Степаныч покачал головой и ничего не сказал, а допил свой стакан и положил его боком, но Авдеич опять поднял стакан и налил еще.
– Кушай на здоровье. Ведь тоже думаю, когда Он, Батюшка, по земле ходил, не брезговал никем, а с простым народом больше водился. Всё по простым ходил, учеников-то набирал всё больше из нашего брата, таких же, как мы грешные, из рабочих. Кто, говорит, возвышается, тот унизится, а кто унижается, тот возвысится. Вы Меня, говорит, Господом называете, а Я, говорит, вам ноги умою. Кто хочет, говорит, быть первым, тот будь всем слуга. Потому что, говорит, блаженны нищие, смиренные, кроткие, милостивые.
Забыл свой чай Степаныч, человек он был старый и мягкослезый. Сидит, слушает, а по лицу слезы катятся.
– Ну, кушай еще, – сказал Авдеич. Но Степапыч перекрестился, поблагодарил, отодвинул стакан и встал.
– Спасибо тебе, – говорит, – Мартын Авдеич, угостил ты меня, и душу, и тело насытил.
– Милости просим, заходи другой раз, рад гостю, – сказал Авдеич.
Степаныч ушел, а Мартын слил последний чай, допил, убрал посуду и опять сел к окну за работу – строчить задник. Строчит, а сам всё поглядывает в окно – Христа ждет, всё о Нем и об Его делах думает. И в голове у него всё Христовы речи разные.
Прошли мимо два солдата, один в казенных, другой в своих сапогах, прошел потом в чищенных калошах хозяин из соседнего дома, прошел булочник с корзиной. Все мимо прошли, и вот поровнялась еще с окном женщина в шерстяных чулках и в деревенских башмаках. Прошла она мимо окна и остановилась у простенка. Заглянул на нее из под окна Авдеич, видит женщина чужая, одета плохо и с ребенком, стала у стены к ветру спиной и укутывает ребенка, а укутывать не во что. Одежа на женщине летняя да и плохая. И из-за рамы слышит Авдеич, ребенок кричит, и она его уговаривает, никак уговорить не может. Встал Авдеич, вышел в дверь и на лестницу и кликнул:
– Умница! а умница! Женщина услыхала и обернулась.
– Что же так на холоду с ребеночком стоишь? Заходи в горницу, в тепле-то лучше уберешь его. Сюда вот.
Удивилась женщина. Видит старик старый в фартуке, очки на носу, зовет к себе. Пошла за ним.
Спустились под лестницу, вошли в горницу, провел старик женщину к кровати.
– Сюда, – говорит, – садись умница, к печке ближе – погреешься и покормишь младенца-то.

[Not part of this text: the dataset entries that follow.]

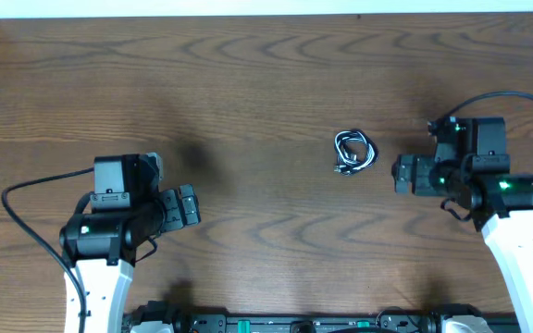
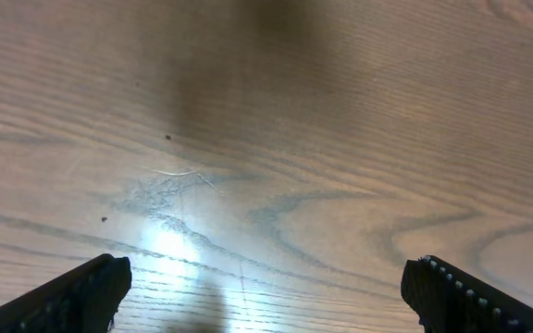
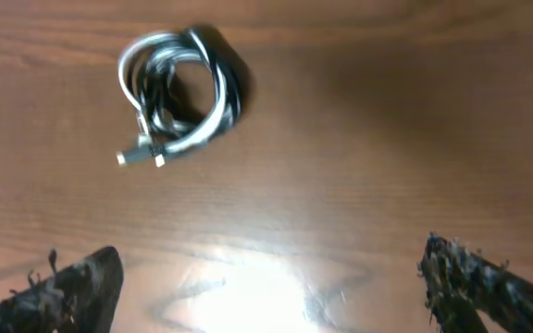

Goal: Untangle cables
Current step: 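Move both grippers toward the tangled black and white cable bundle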

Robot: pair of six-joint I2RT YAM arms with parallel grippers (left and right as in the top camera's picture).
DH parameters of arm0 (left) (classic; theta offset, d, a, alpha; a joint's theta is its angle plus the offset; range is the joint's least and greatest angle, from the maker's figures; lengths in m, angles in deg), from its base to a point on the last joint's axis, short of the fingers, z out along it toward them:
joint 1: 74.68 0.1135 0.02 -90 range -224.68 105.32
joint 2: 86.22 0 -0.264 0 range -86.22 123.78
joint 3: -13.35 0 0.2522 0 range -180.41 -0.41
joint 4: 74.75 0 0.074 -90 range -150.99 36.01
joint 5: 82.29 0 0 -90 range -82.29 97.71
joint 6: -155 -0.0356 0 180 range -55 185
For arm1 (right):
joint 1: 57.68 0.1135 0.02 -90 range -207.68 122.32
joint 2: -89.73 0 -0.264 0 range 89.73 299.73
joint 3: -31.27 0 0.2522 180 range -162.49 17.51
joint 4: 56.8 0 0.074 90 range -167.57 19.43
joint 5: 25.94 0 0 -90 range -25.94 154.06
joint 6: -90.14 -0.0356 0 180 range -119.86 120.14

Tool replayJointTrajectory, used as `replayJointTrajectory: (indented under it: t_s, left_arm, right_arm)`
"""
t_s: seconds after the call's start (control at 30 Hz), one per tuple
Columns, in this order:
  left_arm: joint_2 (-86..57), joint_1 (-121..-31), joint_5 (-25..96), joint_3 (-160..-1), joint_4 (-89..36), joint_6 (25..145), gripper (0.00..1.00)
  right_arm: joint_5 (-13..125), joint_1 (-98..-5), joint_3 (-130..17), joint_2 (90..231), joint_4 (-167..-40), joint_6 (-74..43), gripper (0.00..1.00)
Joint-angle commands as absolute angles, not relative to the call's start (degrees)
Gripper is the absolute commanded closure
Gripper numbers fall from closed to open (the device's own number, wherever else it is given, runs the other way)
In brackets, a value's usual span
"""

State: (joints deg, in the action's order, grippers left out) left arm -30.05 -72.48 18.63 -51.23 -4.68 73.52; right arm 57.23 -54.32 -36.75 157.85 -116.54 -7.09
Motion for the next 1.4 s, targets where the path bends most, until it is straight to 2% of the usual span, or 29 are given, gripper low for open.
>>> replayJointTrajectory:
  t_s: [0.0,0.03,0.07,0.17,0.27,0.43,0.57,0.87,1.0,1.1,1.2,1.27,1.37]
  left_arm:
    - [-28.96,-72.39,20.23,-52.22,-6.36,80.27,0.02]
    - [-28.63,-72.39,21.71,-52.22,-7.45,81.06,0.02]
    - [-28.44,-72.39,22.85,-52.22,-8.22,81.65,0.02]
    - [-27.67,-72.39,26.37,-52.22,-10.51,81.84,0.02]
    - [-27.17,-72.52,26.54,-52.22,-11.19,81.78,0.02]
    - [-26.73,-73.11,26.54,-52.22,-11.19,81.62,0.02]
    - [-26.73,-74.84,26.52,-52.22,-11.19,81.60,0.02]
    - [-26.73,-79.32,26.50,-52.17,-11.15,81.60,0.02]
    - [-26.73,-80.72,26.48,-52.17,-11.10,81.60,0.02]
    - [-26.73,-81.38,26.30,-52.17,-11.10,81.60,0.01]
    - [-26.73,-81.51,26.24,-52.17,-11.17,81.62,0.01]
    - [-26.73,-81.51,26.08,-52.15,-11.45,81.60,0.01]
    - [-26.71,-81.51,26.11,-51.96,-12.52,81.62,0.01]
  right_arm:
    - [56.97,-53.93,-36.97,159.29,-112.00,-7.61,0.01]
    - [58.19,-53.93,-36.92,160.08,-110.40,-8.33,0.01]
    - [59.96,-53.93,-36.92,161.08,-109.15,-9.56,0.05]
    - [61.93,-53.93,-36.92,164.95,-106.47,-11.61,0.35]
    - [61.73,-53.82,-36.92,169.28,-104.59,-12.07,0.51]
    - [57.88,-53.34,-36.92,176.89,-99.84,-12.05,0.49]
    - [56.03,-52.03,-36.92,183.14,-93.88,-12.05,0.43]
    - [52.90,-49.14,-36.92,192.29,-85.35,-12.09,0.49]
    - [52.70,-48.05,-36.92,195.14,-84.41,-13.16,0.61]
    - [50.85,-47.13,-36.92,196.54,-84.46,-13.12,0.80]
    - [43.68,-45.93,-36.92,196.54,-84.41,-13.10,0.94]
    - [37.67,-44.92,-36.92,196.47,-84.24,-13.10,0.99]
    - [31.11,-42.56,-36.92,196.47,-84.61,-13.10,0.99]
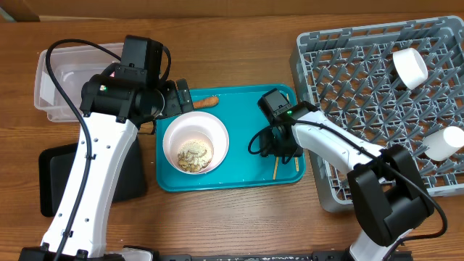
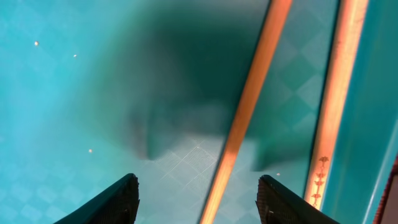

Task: Sort waste into correct bins and load items into the dishwasher
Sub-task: 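Lower the right gripper onto the wooden chopsticks and close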

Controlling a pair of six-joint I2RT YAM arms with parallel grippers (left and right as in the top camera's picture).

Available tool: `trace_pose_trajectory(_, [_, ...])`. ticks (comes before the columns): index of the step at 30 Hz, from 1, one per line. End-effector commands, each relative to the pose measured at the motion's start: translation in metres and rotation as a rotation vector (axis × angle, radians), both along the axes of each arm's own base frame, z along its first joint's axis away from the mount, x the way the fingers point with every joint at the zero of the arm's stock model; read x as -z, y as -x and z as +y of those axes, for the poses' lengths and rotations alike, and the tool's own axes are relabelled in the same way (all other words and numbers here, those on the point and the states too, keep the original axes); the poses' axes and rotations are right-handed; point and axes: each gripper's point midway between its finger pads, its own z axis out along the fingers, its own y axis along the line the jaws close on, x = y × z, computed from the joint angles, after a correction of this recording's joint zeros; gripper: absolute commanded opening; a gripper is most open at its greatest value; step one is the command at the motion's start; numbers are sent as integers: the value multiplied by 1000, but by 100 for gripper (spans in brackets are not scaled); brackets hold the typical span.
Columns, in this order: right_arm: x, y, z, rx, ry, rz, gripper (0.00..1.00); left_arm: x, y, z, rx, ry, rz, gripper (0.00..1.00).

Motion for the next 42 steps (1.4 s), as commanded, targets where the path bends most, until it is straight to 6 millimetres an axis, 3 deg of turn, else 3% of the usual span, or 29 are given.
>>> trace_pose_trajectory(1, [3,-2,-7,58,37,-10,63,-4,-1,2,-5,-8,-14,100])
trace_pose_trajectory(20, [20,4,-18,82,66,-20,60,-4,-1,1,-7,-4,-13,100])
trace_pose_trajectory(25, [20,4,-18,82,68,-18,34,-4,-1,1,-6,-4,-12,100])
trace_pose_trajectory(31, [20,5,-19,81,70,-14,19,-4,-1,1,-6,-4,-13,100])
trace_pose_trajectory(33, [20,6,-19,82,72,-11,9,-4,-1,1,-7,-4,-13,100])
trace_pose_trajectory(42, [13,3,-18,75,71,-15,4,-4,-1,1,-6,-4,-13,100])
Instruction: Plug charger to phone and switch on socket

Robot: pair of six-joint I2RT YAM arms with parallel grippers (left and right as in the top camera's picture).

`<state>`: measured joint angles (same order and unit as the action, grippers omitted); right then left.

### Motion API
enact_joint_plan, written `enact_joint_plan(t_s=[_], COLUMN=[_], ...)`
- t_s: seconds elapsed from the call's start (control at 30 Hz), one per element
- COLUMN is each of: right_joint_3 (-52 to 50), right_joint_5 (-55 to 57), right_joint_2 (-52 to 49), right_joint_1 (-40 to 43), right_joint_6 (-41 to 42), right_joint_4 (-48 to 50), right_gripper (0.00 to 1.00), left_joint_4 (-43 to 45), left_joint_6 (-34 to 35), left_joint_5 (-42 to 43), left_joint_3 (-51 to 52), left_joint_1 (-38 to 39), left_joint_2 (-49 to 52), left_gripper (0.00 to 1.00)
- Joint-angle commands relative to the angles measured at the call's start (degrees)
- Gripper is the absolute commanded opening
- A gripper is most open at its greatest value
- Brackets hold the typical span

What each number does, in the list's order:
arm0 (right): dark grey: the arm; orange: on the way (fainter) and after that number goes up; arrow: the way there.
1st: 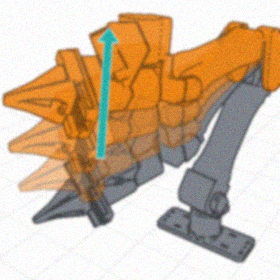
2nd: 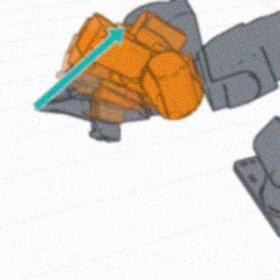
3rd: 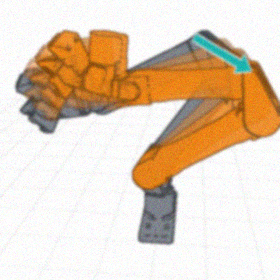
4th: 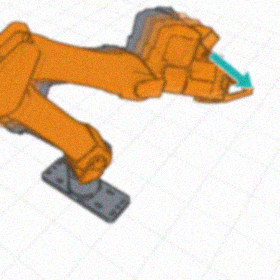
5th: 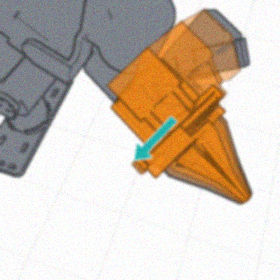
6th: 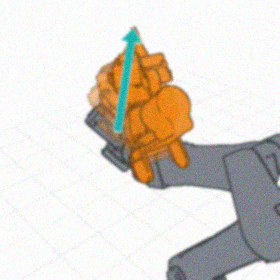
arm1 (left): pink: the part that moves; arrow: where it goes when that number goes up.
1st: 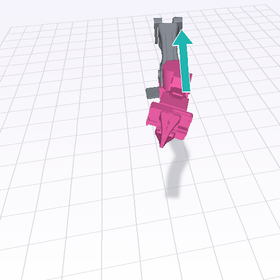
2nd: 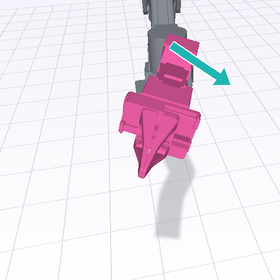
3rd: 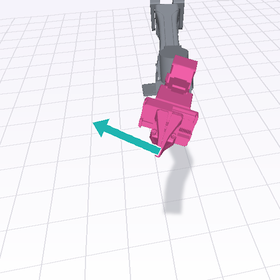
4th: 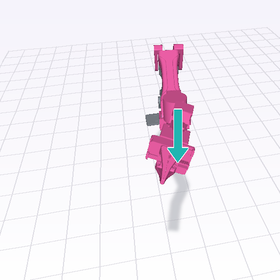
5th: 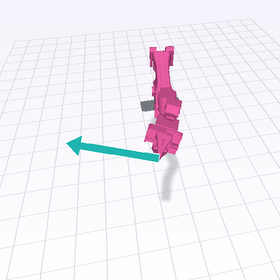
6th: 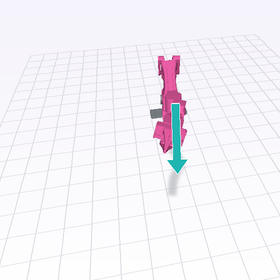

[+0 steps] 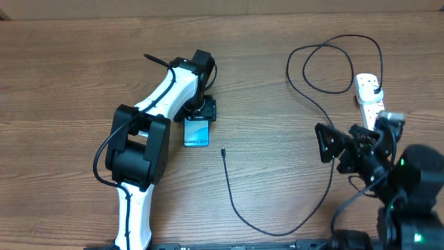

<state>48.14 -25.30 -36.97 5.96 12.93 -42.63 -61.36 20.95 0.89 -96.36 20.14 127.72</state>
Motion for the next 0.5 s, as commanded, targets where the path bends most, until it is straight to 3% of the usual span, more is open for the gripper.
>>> enact_joint_plan(t_s=[0.0,0.1,0.47], right_joint_3=[2.1,2.1,2.1], right_joint_5=[-9.4,-17.9,-25.8], right_joint_2=[-4.1,-8.4,-23.6], right_joint_1=[-0.3,-0.3,-0.7], right_joint_6=[-1.2,-1.2,-1.2], right_joint_4=[-0.1,0.3,1.4], right_gripper=[1.0,1.0,0.98], left_joint_4=[-0.7,-1.3,-2.9], left_joint_6=[-3.1,-4.5,-7.1], left_joint_5=[5.4,8.0,13.4], left_joint_3=[1.7,1.7,1.7], left_joint_1=[-0.6,-1.0,-1.4], left_joint_2=[-0.1,-0.1,-0.1], left_gripper=[0.58,0.57,0.57])
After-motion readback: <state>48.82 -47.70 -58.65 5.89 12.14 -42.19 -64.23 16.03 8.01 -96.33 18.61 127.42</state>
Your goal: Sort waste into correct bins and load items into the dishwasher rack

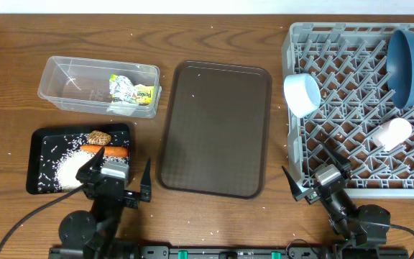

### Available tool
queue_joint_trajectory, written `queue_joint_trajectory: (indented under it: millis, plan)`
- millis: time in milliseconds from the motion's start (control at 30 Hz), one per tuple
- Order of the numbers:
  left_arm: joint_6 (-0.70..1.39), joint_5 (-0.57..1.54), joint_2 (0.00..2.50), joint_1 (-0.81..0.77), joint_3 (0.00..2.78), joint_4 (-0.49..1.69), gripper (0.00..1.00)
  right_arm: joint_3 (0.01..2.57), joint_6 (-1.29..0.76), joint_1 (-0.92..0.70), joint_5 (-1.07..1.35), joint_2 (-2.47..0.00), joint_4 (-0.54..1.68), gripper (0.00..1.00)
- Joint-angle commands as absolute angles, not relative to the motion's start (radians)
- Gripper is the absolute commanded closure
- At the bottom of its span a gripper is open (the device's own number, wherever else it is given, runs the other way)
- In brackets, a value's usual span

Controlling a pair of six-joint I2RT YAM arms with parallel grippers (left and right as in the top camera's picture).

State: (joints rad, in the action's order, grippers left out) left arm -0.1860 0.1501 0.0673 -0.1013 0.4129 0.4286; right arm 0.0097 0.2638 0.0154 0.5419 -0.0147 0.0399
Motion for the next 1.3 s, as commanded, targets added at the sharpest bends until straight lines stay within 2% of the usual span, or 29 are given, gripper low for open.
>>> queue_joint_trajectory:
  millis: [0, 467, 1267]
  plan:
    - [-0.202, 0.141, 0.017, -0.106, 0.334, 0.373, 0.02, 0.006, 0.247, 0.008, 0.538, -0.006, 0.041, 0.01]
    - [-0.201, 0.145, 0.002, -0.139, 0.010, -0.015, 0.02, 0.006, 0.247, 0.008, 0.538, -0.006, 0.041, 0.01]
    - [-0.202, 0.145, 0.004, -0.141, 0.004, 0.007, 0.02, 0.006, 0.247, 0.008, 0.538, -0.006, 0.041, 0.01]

– Молока-то в грудях нет, сама с утра не ела, – сказала женщина, а всё-таки взяла к груди ребенка.
Покачал головой Авдеич, пошел к столу, достал хлеб, чашку, открыл в печи заслонку, налил в чашку щей, вынул горшок с кашей, да не упрела еще, налил одних щей и поставил на стол. Достал хлеба, снял с крючка утирку и на стол положил.
– Садись, – говорит, – покушай, умница, а с младенцем я посижу, ведь у меня свои дети были – умею с ними няньчиться.
Перекрестилась женщина, села к столу и стала есть, а Авдеич присел на кровать к ребенку. Чмокал, чмокал ему Авдеич губами, да плохо чмокается, зубов нету. Всё кричит ребеночек. И придумал Авдеич его пальцем пугать, замахнется-замахнется на него пальцем прямо ко рту и прочь отнимет. В рот не дает, потому палец черный, в вару запачкан. И засмотрелся ребеночек на палец и затих, а потом и смеяться стал. И обрадовался и Авдеич. А женщина ест, а сама рассказывает, кто она и куда ходила.
– Я, – говорит, – солдатка, мужа 8-й месяц угнали далеко, и слуха нет. Жила в кухарках, родила. С ребенком не стали держать. Вот третий месяц бьюсь без места. Проела всё с себя. Хотела в кормилицы – не берут – худа, говорят. Ходила вот к купчихе, там наша бабочка живет, так обещала взять. Я думала совсем. А она велела на той неделе приходить. А живет далеко. Изморилась и его сердечного замучила. Спасибо, хозяйка жалеет нас за ради Христа на квартире. А то бы и не знала, как прожить.